• **YOUR GOAL**
Your answer should be one number: how many lines below hold the word "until".

(Records from a dataset)

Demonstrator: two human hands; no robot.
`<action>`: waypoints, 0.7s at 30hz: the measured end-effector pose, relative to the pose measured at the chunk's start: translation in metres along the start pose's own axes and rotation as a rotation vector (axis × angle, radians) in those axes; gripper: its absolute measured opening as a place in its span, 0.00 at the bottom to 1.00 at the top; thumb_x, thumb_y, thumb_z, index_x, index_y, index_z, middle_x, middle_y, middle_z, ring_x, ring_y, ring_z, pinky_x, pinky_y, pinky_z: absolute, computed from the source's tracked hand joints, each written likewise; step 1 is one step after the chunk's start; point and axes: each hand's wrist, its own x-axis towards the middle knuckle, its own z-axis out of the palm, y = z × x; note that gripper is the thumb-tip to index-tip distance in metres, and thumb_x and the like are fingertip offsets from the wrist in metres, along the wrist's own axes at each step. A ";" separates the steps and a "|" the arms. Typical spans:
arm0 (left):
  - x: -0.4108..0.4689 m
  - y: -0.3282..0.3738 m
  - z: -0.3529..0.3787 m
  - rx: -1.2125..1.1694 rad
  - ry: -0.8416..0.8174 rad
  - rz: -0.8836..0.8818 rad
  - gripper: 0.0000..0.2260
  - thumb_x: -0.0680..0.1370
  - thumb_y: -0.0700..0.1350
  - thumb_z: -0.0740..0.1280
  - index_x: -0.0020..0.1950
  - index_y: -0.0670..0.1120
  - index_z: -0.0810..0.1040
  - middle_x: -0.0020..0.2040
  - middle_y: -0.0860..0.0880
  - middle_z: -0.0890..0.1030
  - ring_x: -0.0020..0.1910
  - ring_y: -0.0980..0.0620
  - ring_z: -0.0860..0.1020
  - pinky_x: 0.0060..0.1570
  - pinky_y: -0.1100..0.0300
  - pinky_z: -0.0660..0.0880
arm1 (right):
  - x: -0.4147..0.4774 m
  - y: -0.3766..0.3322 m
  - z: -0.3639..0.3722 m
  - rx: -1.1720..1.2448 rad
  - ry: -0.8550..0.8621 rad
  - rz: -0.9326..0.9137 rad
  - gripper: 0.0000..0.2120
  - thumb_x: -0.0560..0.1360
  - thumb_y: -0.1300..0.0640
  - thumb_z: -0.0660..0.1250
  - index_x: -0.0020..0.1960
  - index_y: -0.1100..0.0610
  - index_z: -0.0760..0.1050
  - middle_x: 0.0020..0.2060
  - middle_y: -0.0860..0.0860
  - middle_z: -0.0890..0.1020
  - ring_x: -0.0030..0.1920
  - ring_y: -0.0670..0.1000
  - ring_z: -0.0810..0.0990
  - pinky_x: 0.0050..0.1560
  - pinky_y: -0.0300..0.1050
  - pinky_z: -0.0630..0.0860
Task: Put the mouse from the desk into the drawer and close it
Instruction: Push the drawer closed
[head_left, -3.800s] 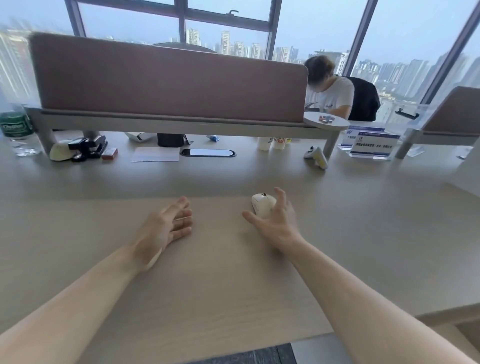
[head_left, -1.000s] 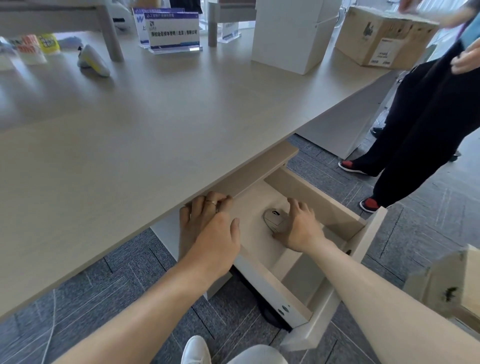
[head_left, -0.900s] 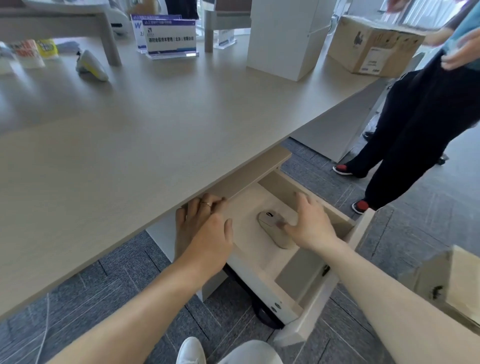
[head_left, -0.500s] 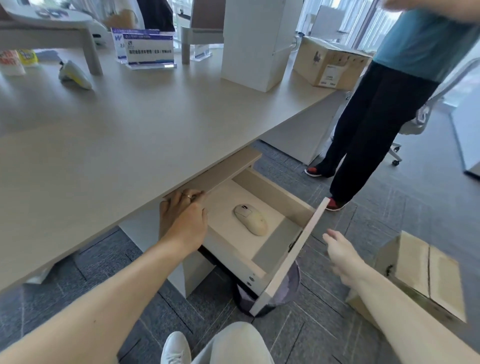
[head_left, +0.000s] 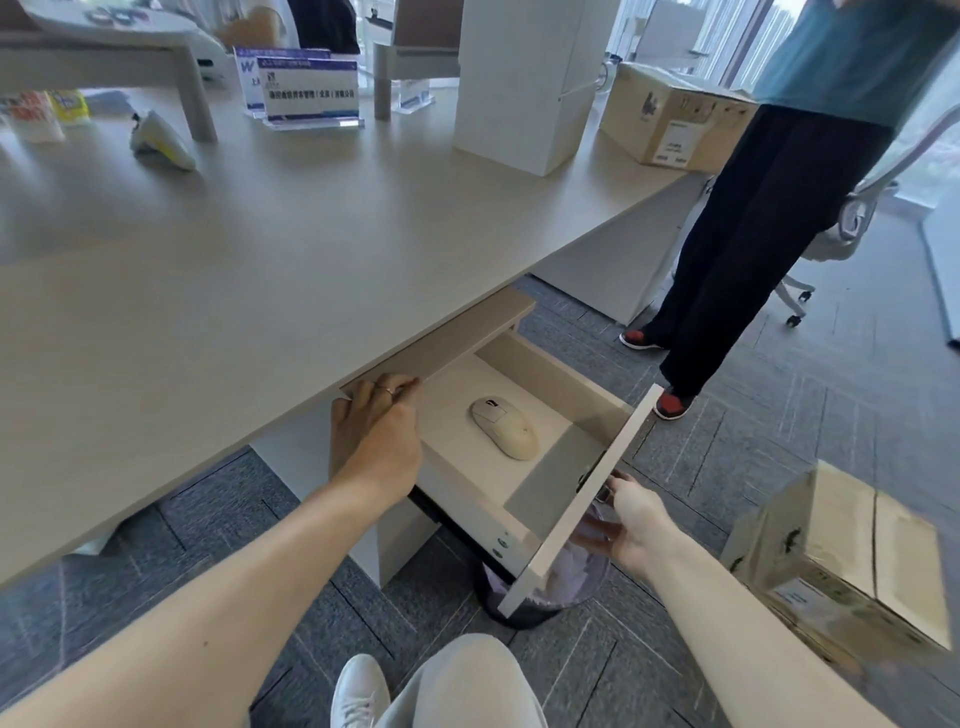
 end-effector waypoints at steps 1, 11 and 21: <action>0.000 0.000 0.000 0.002 0.001 0.003 0.25 0.76 0.37 0.59 0.72 0.53 0.71 0.70 0.56 0.72 0.66 0.48 0.68 0.58 0.51 0.64 | 0.001 0.000 0.005 -0.005 -0.007 -0.003 0.16 0.82 0.55 0.57 0.68 0.51 0.73 0.61 0.57 0.78 0.48 0.63 0.81 0.33 0.60 0.81; 0.002 -0.005 -0.003 -0.040 0.013 0.019 0.32 0.71 0.31 0.57 0.73 0.53 0.70 0.70 0.57 0.72 0.66 0.50 0.68 0.59 0.53 0.64 | 0.012 -0.011 0.071 -0.044 -0.052 -0.027 0.16 0.82 0.56 0.57 0.68 0.52 0.73 0.62 0.58 0.77 0.52 0.62 0.79 0.37 0.61 0.82; 0.007 -0.011 -0.004 -0.107 -0.016 0.020 0.31 0.72 0.34 0.61 0.73 0.54 0.70 0.70 0.58 0.72 0.70 0.51 0.67 0.59 0.54 0.63 | 0.025 -0.022 0.136 -0.034 -0.084 0.028 0.21 0.82 0.57 0.59 0.74 0.48 0.67 0.73 0.56 0.68 0.66 0.64 0.73 0.47 0.68 0.81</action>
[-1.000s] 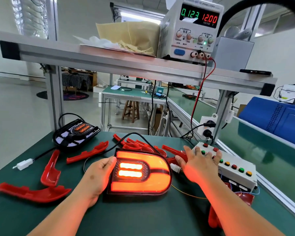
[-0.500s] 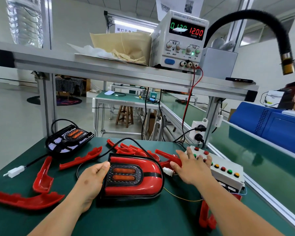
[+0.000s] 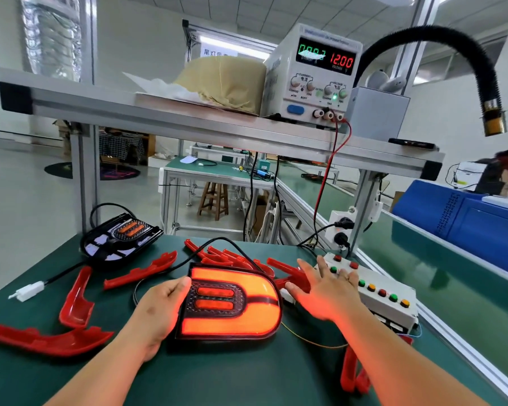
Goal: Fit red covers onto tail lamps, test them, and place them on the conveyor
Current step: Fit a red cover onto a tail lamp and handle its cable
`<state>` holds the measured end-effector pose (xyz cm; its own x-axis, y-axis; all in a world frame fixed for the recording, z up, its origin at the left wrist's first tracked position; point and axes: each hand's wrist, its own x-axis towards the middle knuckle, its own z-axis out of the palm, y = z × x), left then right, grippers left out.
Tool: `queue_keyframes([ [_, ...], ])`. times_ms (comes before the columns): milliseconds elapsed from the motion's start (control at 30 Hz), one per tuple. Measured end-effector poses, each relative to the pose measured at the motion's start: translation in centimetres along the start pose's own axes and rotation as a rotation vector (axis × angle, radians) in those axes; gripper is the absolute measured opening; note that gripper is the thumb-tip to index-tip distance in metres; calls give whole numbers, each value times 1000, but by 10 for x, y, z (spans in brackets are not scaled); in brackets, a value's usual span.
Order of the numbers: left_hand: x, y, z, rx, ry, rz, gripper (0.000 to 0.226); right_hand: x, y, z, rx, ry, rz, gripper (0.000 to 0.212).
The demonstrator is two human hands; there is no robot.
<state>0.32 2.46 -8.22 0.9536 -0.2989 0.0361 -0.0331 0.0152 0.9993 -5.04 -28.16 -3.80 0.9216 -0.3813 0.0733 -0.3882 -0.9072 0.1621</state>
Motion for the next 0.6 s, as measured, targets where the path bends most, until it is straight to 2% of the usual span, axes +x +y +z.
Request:
queue_keyframes([
  [133, -1, -1, 1, 2, 21, 7, 37, -2, 6, -11, 104, 2, 38, 79],
  [233, -2, 0, 4, -4, 51, 16, 31, -11, 18, -20, 120, 55, 168, 79],
  [367, 0, -1, 5, -8, 70, 25, 28, -30, 40, -17, 88, 36, 291, 79],
  [600, -5, 3, 5, -4, 50, 27, 31, -40, 55, -2, 38, 6, 300, 85],
])
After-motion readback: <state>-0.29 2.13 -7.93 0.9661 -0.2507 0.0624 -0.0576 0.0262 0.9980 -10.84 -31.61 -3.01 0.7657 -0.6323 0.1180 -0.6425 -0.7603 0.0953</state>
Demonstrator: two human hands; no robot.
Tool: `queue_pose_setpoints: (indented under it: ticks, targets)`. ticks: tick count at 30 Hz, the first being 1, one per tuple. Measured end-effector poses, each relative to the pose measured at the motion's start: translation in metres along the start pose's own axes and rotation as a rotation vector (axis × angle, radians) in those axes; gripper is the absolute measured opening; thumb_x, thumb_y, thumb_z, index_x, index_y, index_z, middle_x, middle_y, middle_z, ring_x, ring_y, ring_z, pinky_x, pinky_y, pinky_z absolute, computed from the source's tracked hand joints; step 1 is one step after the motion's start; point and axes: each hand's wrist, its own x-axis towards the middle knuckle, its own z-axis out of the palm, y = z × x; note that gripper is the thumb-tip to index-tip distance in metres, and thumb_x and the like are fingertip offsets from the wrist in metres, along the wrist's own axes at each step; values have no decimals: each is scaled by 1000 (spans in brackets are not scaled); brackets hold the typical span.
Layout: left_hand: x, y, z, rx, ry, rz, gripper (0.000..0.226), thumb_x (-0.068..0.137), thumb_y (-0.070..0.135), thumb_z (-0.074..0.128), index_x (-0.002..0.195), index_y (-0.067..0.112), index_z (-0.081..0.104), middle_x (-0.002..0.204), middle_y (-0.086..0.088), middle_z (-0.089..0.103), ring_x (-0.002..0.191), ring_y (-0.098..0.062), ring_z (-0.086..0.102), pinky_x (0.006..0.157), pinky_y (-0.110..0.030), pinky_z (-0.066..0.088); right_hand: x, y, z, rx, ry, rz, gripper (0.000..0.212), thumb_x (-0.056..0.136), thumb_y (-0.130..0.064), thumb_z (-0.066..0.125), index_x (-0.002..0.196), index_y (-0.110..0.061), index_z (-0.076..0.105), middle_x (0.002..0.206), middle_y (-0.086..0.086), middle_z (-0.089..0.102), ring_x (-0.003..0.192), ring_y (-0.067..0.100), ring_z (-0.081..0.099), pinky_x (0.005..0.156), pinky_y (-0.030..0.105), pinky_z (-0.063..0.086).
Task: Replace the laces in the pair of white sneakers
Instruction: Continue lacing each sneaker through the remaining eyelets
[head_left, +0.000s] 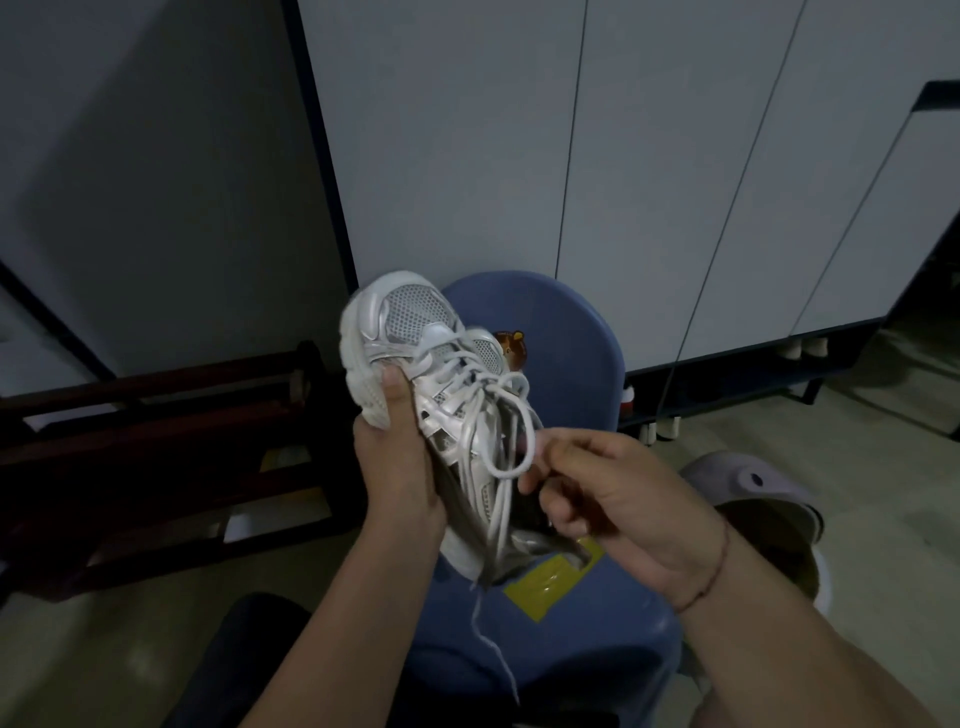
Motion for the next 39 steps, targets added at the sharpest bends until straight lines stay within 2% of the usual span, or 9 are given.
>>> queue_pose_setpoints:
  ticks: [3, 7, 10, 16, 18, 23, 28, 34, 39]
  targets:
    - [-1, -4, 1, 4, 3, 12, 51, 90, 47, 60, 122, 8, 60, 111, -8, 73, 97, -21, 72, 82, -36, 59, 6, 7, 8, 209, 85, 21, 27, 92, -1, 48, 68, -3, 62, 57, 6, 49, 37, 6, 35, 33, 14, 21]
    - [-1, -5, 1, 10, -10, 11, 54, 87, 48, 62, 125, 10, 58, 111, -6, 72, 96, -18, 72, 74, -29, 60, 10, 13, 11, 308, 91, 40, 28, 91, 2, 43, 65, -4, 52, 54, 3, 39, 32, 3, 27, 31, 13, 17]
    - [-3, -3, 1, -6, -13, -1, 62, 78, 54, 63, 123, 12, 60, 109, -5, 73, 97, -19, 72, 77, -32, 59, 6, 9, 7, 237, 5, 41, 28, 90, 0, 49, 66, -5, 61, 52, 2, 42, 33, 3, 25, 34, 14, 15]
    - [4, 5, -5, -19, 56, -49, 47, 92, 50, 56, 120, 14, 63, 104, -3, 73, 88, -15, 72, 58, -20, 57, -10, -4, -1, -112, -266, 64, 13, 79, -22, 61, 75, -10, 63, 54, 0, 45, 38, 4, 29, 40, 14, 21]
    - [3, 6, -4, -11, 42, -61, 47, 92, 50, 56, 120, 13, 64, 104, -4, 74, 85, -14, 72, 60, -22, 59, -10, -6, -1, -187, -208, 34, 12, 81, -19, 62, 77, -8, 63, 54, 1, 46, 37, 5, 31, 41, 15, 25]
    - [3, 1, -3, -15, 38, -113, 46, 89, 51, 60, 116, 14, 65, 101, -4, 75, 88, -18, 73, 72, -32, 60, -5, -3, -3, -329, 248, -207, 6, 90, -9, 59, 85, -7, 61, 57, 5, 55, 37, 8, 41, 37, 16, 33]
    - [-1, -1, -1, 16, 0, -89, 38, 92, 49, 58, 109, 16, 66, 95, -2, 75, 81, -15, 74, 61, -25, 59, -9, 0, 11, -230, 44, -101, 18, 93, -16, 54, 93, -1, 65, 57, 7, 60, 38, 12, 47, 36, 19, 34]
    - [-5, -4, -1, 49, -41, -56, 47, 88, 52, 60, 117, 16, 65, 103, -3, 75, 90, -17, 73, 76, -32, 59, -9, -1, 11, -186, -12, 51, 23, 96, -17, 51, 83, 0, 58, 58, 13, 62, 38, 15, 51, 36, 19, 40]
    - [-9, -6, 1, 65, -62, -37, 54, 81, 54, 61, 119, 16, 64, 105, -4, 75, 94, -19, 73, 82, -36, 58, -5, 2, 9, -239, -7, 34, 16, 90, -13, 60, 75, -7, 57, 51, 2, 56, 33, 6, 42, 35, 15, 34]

• **RESPONSE BOX**
2